Before individuals will participate in politics, they need to feel that their involvement will matter, or in other words have a high level of political efficacy.[2] Little has been written about the effect of religious socialization on political efficacy, but one study suggests that political efficacy increases for African Americans when they are exposed to political cues from their religious leaders.[3] This group is highly distinctive in their religiosity, as are the members of the LDS church. Would Mormons respond similarly to political cues from their religious leaders? Particularly, are LDS women more likely to participate in politics if they hear from the pulpit that they are needed? 
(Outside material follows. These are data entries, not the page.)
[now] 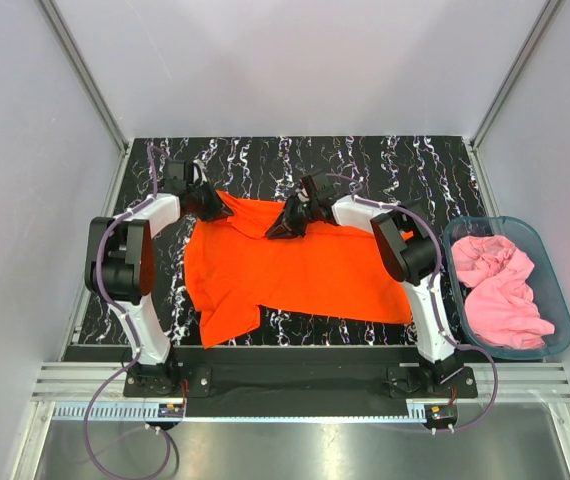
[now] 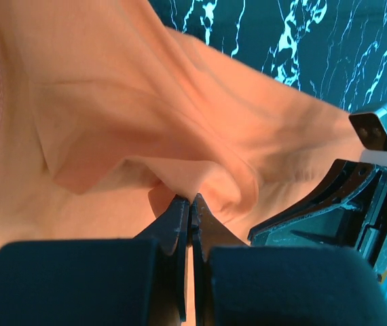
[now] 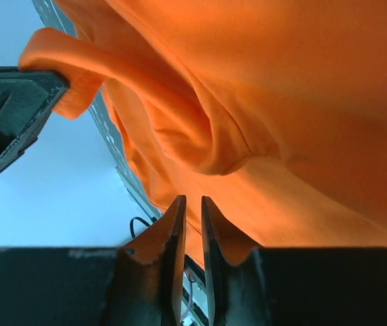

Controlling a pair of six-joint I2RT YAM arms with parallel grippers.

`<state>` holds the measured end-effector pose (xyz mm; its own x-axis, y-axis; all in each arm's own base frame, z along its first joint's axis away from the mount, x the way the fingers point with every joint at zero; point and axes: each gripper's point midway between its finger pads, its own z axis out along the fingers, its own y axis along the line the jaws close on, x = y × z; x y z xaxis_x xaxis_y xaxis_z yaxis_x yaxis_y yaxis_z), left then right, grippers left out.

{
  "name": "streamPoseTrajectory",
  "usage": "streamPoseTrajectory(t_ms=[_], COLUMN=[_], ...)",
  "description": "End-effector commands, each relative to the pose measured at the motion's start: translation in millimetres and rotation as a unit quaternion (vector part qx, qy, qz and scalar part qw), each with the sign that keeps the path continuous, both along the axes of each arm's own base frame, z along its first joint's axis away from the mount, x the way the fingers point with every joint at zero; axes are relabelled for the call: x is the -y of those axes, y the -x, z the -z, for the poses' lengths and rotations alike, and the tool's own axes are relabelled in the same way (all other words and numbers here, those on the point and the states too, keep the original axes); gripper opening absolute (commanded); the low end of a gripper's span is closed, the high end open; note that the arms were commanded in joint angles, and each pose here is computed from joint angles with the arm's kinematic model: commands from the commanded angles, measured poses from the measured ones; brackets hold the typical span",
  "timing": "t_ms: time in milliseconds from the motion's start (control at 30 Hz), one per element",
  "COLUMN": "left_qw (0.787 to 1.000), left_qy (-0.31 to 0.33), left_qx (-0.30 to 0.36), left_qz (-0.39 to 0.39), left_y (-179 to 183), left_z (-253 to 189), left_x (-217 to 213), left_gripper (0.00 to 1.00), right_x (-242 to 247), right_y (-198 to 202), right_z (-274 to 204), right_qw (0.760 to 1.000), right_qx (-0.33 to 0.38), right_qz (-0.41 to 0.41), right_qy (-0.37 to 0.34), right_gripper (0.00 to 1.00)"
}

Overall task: Fold and stack the t-shirts
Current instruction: Fold the tshirt

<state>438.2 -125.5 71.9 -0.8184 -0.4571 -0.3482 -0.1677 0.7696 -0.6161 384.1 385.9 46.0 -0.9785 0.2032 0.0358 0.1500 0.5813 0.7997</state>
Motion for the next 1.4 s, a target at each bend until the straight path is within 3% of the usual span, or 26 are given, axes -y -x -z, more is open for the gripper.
streamPoseTrajectory(t_ms=[0,467,933,1167,1200,1267,1367], left_qw=[0.998,0.998,0.999,0.999,0.999,0.999,0.999], left_qy=[0.016,0.029,0.031,0.026,0.026,0.027,0.024], left_qx=[0.055,0.048,0.043,0.035,0.032,0.032,0.028], left_qz=[-0.002,-0.005,-0.002,-0.003,-0.004,-0.004,-0.004], left_y=[-25.1,-27.0,-17.1,-6.8,-3.9,-1.9,2.6], left_z=[-23.6,-22.5,-20.6,-16.9,-15.7,-17.0,-16.7], left_x=[4.3,5.0,5.4,3.5,3.1,3.2,2.4], left_gripper=[0.0,0.0,0.0,0.0,0.0,0.0,0.0], right_x=[-12.5,-25.3,-36.2,-35.6,-38.5,-41.3,-40.2], right_y=[-14.8,-19.4,-32.1,-38.1,-41.7,-40.8,-39.4], right_z=[-3.7,16.7,18.5,15.3,10.8,9.4,5.1], right_qw=[0.999,0.999,0.998,0.997,0.996,0.996,0.996], right_qx=[0.023,0.022,0.028,0.035,0.045,0.048,0.053], right_qz=[0.024,0.032,0.056,0.072,0.072,0.067,0.063], right_qy=[-0.019,-0.009,-0.005,-0.003,-0.014,-0.024,-0.027], right_gripper=[0.22,0.35,0.4,0.31,0.26,0.24,0.11])
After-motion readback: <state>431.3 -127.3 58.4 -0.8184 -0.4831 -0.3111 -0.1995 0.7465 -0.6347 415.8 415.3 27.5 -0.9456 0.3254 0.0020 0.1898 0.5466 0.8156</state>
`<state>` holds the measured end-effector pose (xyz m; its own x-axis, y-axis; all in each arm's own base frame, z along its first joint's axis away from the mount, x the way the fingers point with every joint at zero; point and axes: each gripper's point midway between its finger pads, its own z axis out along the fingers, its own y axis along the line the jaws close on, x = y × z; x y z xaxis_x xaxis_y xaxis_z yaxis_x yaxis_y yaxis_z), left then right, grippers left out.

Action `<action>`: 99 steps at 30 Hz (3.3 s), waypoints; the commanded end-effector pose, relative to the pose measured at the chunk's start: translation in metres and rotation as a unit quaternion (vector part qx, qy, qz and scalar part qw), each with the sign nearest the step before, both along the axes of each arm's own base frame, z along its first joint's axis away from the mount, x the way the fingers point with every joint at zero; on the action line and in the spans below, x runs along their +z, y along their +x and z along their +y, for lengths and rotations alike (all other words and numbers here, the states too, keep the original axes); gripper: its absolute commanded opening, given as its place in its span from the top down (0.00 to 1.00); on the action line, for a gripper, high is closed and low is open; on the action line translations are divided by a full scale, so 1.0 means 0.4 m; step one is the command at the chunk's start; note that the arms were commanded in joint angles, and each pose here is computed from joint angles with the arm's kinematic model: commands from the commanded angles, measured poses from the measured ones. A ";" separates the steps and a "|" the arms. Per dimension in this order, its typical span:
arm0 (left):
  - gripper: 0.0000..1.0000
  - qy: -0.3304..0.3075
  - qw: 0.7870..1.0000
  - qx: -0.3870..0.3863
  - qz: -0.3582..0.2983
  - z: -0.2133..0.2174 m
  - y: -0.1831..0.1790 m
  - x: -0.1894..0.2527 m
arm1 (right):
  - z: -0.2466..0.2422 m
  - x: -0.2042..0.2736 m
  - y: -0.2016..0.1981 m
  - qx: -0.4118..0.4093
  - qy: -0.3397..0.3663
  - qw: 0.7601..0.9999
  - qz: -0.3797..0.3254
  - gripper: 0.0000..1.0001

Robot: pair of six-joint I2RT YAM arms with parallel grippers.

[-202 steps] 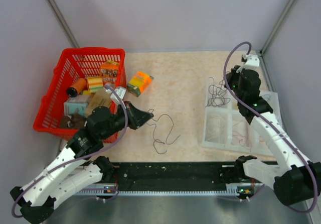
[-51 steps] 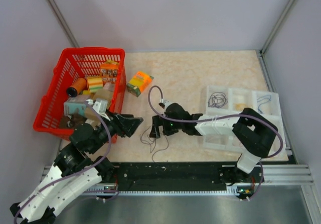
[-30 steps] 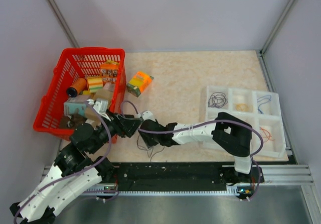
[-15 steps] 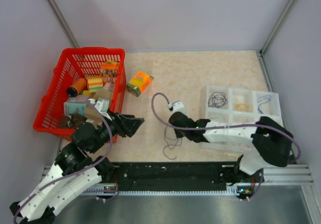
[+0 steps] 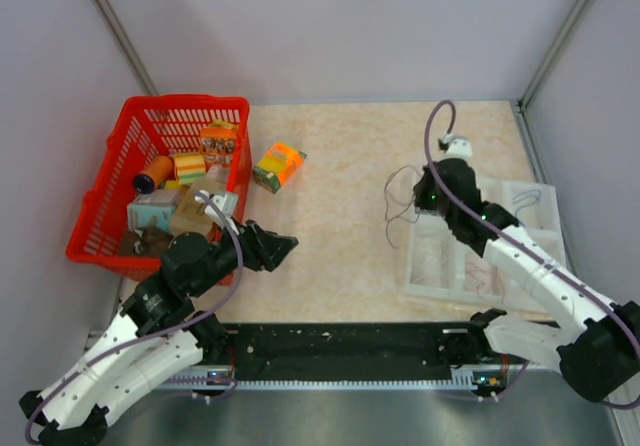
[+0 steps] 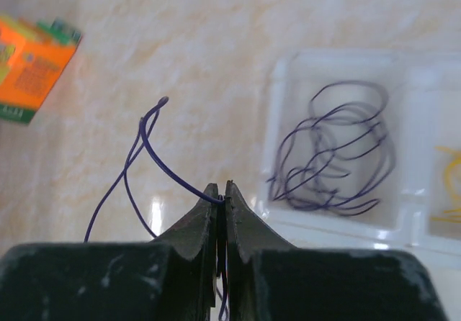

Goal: Untangle the cables

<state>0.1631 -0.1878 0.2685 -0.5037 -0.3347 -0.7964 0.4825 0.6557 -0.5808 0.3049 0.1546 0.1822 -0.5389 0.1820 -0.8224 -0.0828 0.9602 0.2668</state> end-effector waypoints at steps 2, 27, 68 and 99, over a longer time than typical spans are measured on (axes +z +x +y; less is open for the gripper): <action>0.29 -0.014 1.000 -0.022 0.000 -0.021 -0.009 0.021 | -0.236 0.179 0.087 -0.190 -0.076 0.975 -0.083 1.00; 0.29 -0.013 0.999 -0.049 0.019 -0.071 0.005 -0.001 | -0.243 -0.230 0.089 -0.100 -0.107 0.979 0.138 1.00; 0.28 0.019 0.997 -0.056 0.055 -0.060 -0.015 -0.062 | -0.204 -0.290 0.135 -0.074 -0.113 0.972 0.190 0.81; 0.25 -0.104 0.972 -0.099 -0.184 -0.018 -0.095 0.275 | -0.160 0.463 -0.313 0.074 0.110 0.947 -0.291 0.01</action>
<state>0.1423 -0.2112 0.2966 -0.4935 -0.3024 -0.8155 0.6430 0.5045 -0.5763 0.2178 0.0979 0.3011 -0.2537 0.2769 -0.9268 -0.3050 0.8864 0.3483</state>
The results from a survey experiment show that, among LDS females, political efficacy increased when respondents were presented with a quote regarding political participation versus one about family responsibilities from the First Presidency (the highest and most influential authority in the church). Looking at those who received the family responsibility quote, only 31% of respondents had a high level of efficacy. Alternatively, the percentage rose to 56% among those who received the political participation quote. 

Taking an even closer look, responses to the statement “I feel my participation is a necessary part of the political process” also suggests that efficacy changes depending on the message LDS women receive. About 20% of respondents who received the family responsibility quote strongly agreed with the above statement, compared to nearly double that amount (39%) among those who received the political participation quote. 

While people may debate about whether or not politics should be discussed in religious settings, these findings suggest that for LDS females their level of political efficacy increases if they hear from the First Presidency that their participation in politics is important. If this is true, then more emphasis on the need for LDS women to be involved in politics could potentially increase their level of political participation and in turn narrow the gender gap. It also suggests that the effect of religious socialization on political efficacy and participation should be more widely studied.

[1] Phillips, Tyson. 2013. “Group: Utah Needs More Women in Office.” The Salt Lake Tribune.
[2] Fox, Richard L., and Jennifer L. Lawless. "To run or not to run for office: Explaining nascent political ambition." American Journal of Political Science 49.3 (2005): 642-659.
[3] Brown, Ronald, and Monica L. Wolford. 1994. "Religious resources and African American political action." National Political Science Review 4: 30-48.